## What to produce
Each line of the listing that includes "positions" should be reported.

## Extracted information
===
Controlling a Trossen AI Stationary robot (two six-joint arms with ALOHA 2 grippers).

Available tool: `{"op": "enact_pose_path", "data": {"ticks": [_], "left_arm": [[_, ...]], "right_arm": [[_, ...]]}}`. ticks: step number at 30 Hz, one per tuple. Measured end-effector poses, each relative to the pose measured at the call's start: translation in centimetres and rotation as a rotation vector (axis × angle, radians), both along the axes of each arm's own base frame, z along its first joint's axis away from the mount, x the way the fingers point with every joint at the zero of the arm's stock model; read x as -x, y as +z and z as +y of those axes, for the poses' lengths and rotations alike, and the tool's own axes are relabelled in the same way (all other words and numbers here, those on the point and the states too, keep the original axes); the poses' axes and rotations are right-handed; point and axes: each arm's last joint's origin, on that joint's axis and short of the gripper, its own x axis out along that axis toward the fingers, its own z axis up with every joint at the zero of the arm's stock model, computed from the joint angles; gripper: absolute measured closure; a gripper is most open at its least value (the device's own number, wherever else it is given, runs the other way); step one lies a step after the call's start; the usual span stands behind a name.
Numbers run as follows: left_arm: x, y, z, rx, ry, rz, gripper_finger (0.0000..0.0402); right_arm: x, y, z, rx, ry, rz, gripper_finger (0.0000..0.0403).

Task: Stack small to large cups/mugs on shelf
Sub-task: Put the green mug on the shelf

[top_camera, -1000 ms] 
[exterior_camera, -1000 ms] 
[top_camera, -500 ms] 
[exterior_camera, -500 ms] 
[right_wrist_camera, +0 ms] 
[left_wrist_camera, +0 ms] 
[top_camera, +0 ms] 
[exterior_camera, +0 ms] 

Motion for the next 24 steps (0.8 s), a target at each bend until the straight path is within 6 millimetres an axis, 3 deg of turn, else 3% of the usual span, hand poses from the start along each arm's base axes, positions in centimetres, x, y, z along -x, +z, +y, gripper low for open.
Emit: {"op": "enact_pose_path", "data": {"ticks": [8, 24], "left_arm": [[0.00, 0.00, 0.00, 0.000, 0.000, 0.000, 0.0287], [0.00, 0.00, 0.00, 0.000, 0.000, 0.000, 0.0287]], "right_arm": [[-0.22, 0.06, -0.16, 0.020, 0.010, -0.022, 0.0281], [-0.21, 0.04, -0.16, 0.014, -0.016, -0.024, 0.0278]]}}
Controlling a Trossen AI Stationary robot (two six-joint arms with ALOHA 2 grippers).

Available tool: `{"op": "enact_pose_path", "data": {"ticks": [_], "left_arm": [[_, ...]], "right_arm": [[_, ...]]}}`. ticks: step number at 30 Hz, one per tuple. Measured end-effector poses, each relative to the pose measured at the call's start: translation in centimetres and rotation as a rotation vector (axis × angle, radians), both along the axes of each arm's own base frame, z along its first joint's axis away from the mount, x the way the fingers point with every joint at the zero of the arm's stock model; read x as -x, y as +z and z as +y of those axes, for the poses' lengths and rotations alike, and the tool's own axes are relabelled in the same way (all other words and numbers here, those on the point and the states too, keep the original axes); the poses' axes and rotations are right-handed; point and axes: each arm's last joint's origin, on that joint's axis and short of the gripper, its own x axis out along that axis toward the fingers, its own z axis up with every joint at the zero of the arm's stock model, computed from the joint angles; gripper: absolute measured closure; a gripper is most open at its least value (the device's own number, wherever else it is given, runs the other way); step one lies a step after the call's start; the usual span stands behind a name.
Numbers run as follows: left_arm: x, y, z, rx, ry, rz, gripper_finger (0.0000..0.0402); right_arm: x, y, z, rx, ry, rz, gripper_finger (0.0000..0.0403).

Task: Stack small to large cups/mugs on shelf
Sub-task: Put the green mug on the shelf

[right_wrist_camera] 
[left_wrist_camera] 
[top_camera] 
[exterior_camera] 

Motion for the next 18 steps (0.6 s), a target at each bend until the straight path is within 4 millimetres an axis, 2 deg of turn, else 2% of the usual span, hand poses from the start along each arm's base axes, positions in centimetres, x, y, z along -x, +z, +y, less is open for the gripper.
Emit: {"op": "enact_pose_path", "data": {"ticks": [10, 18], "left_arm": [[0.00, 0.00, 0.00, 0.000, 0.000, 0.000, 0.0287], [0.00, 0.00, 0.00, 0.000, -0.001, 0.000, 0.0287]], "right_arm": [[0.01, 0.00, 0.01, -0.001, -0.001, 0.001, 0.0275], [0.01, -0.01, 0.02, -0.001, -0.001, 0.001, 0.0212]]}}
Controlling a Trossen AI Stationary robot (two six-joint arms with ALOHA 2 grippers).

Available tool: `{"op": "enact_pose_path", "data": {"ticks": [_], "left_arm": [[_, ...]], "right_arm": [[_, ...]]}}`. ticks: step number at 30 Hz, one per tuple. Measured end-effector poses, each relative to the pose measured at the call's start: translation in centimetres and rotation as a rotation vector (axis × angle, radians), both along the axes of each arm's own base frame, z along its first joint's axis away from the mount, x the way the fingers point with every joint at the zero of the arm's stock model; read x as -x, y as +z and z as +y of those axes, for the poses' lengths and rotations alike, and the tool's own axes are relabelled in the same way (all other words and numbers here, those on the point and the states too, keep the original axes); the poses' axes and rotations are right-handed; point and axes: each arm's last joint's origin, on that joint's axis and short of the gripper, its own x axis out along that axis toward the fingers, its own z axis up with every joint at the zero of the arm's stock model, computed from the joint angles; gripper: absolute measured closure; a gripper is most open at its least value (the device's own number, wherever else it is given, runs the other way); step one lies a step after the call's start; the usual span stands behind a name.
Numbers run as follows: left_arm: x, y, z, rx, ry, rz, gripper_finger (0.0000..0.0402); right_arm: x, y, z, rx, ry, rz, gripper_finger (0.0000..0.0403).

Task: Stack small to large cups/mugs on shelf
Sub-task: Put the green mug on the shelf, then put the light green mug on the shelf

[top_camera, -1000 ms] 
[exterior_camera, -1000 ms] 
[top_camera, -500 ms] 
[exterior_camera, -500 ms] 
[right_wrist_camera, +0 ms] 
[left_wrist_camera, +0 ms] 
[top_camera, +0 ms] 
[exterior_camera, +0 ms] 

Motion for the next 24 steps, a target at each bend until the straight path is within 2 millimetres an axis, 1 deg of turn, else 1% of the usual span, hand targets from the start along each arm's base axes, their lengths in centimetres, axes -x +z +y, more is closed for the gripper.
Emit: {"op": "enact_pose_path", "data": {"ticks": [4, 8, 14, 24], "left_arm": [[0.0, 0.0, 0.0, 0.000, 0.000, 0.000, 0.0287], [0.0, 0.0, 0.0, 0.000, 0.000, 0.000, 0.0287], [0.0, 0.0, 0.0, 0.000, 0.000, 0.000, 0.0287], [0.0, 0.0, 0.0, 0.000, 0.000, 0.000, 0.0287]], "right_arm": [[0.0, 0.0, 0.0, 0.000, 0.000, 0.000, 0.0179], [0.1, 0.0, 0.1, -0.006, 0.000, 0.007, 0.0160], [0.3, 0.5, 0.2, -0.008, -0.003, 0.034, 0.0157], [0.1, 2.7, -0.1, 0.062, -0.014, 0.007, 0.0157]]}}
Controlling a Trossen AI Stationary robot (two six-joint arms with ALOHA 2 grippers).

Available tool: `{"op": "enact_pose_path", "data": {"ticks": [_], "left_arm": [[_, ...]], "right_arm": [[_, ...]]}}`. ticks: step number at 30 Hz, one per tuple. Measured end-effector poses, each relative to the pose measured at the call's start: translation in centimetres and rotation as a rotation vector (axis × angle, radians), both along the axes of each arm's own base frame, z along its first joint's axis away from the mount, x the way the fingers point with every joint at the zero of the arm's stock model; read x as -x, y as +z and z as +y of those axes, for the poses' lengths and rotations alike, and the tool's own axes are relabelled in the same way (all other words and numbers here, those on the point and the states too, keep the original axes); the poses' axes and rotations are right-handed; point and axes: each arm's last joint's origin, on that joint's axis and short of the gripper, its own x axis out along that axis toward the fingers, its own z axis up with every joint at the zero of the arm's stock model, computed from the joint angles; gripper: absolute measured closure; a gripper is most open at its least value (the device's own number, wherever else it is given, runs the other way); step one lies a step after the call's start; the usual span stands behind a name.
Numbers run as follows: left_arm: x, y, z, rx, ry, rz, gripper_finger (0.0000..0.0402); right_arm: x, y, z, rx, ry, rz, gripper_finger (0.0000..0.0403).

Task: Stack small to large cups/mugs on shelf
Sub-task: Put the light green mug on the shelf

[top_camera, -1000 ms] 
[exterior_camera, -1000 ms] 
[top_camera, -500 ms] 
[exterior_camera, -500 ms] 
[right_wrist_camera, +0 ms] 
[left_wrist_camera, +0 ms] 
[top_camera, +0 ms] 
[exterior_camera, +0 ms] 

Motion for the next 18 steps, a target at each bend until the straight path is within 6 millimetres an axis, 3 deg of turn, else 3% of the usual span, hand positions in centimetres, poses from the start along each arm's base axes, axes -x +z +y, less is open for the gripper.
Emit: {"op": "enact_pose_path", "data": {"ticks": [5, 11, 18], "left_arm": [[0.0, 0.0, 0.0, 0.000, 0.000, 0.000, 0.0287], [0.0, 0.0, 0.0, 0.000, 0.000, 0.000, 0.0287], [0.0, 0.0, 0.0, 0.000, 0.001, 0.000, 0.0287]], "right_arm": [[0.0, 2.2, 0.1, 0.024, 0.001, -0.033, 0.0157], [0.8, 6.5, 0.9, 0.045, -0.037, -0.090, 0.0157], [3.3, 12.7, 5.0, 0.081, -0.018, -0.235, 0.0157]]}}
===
## Task solution
Motion for the next 24 steps (0.8 s), a target at each bend until the straight path is within 6 millimetres an axis, 3 deg of turn, else 3% of the usual span, hand poses from the start along each arm's base axes, positions in centimetres, x, y, z along -x, +z, +y, gripper low for open.
Motion for the next 18 steps (0.6 s), a target at each bend until the straight path is within 4 millimetres an axis, 2 deg of turn, else 2% of the usual span, hand poses from the start along each arm's base axes, positions in centimetres, x, y, z along -x, +z, +y, less is open for the gripper.
Motion for the next 18 steps, a target at each bend until the straight path is within 6 millimetres an axis, 3 deg of turn, else 3% of the usual span, hand positions in centimetres, poses from the start along each arm's base axes, axes -x +z +y, less is open for the gripper.

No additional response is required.